Could you reproduce the lines below from the one with "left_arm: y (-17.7" through the one with "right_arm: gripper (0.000"? Keep both ends and add nothing.

#####

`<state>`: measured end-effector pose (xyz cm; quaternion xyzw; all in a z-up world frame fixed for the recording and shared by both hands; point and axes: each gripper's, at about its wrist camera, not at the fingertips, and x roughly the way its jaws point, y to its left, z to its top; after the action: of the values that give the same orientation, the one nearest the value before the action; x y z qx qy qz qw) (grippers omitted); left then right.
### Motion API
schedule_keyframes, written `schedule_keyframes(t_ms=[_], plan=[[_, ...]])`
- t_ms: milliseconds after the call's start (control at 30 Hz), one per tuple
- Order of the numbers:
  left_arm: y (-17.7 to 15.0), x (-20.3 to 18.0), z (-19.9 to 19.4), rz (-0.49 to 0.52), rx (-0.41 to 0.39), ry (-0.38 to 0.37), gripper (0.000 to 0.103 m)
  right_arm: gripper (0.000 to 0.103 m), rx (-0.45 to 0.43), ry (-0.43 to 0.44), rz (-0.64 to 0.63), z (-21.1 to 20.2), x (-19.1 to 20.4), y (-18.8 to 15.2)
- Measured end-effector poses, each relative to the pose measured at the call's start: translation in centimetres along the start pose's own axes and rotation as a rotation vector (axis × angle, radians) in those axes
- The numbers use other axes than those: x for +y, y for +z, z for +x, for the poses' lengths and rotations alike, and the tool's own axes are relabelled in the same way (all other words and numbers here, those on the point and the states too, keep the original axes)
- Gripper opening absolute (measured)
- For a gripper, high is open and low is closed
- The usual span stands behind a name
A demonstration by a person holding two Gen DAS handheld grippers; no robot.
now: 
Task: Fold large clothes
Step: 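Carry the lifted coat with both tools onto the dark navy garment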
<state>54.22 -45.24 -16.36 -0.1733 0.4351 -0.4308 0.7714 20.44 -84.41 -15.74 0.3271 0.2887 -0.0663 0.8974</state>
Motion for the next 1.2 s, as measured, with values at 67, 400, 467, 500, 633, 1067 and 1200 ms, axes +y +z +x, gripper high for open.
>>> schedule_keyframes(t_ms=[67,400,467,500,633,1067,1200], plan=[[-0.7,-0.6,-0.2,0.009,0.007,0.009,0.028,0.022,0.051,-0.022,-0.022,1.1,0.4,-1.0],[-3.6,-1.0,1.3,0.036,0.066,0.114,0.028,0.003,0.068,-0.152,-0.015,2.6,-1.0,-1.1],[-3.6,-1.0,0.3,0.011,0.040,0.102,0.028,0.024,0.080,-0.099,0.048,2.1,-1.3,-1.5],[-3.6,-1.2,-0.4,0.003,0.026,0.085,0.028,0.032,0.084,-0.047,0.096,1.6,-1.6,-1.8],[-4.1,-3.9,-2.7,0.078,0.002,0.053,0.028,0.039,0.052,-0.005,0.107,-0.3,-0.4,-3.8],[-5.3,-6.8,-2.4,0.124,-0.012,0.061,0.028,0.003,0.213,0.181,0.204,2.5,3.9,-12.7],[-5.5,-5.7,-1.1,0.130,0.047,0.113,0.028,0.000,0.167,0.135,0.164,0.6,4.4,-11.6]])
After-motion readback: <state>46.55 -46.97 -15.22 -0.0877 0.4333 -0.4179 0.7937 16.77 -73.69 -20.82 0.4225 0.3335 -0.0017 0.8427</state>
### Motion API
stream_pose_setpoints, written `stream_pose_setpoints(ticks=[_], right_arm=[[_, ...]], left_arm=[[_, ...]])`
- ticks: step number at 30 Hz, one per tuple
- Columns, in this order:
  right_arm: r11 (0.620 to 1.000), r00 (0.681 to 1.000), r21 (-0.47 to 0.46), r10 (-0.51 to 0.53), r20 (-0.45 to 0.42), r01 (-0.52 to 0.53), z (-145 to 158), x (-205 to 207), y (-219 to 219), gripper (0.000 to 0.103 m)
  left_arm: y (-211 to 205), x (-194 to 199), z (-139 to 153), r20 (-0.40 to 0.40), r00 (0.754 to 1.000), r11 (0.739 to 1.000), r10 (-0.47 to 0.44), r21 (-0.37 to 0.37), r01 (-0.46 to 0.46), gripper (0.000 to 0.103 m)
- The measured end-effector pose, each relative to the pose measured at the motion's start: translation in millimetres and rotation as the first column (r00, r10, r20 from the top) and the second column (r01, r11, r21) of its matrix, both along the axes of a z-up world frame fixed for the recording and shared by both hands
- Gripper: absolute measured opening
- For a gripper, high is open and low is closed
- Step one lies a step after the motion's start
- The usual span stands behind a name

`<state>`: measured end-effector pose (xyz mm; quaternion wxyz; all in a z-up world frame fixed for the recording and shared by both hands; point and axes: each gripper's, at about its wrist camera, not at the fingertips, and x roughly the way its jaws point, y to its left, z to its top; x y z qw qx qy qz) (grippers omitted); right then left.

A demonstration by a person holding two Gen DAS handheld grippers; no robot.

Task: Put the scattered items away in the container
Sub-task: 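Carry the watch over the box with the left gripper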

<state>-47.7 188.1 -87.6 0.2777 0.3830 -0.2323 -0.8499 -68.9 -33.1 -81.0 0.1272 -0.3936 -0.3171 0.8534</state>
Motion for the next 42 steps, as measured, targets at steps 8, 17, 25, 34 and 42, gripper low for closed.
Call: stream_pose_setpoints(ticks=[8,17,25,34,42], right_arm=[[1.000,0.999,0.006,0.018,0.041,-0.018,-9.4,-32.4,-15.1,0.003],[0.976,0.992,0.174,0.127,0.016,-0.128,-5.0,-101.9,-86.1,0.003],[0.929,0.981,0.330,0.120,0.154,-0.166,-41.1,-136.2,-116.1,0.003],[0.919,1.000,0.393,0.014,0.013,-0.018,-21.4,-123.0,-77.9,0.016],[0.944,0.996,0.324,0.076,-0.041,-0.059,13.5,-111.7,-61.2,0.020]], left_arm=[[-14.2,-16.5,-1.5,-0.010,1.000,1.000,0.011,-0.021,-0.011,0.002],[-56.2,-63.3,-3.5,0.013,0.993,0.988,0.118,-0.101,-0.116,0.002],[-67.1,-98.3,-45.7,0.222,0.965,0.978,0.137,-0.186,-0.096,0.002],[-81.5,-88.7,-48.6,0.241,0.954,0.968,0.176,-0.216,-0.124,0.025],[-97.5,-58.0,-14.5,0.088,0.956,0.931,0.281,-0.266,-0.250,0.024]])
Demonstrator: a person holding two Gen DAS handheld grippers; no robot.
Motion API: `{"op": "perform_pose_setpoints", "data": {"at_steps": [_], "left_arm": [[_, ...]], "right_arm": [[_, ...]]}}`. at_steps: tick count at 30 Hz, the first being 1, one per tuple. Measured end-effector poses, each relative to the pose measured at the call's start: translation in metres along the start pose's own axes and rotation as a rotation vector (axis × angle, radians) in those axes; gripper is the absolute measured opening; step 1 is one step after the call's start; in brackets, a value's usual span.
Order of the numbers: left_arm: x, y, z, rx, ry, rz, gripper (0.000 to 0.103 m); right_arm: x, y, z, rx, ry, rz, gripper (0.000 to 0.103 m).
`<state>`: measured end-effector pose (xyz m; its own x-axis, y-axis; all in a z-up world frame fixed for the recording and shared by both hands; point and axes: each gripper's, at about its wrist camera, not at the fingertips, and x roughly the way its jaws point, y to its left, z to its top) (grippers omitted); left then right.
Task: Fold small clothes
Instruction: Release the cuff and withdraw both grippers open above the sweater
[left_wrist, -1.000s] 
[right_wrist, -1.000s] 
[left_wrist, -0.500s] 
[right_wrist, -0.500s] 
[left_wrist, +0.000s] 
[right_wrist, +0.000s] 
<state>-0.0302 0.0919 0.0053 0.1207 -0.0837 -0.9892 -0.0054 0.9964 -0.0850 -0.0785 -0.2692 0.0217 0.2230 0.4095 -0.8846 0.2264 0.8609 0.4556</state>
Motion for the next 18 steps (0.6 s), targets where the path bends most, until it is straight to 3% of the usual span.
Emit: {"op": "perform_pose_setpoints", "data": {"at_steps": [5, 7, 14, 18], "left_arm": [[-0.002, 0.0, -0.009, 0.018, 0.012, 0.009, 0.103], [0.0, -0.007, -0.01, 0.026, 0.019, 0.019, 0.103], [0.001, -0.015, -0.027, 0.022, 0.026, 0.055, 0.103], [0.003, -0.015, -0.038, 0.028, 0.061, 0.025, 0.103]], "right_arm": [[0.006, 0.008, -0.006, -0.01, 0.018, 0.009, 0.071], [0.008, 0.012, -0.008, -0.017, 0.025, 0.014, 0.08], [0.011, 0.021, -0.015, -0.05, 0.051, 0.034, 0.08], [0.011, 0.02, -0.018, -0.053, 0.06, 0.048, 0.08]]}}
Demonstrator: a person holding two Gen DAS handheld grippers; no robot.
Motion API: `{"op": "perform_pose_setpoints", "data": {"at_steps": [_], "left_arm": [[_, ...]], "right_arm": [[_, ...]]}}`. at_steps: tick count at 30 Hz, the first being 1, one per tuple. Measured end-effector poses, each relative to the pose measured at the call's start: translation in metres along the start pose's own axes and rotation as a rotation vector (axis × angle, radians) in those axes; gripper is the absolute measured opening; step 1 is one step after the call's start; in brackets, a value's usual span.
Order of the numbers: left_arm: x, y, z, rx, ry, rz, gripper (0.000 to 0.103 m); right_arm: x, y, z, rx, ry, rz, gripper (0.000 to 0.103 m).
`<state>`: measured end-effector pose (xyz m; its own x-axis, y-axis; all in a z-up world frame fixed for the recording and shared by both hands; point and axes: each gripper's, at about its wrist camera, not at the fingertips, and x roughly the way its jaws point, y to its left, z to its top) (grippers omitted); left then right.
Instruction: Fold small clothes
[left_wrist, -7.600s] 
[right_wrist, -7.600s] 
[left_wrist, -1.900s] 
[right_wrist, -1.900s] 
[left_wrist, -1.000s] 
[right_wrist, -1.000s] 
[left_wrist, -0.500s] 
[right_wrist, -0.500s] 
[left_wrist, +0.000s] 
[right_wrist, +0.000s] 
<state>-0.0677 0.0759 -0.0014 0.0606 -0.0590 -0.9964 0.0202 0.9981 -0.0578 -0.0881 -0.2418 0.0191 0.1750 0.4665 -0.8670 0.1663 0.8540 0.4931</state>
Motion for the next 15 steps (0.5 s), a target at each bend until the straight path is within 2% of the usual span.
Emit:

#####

→ Task answer
  left_arm: y (-17.7 to 15.0), x (-20.3 to 18.0), z (-19.9 to 19.4), rz (-0.49 to 0.52), rx (-0.41 to 0.39), ry (-0.38 to 0.37), gripper (0.000 to 0.103 m)
  right_arm: gripper (0.000 to 0.103 m), rx (-0.45 to 0.43), ry (-0.43 to 0.44), rz (-0.64 to 0.63), z (-21.1 to 20.2), x (-19.1 to 20.4), y (-18.8 to 15.2)

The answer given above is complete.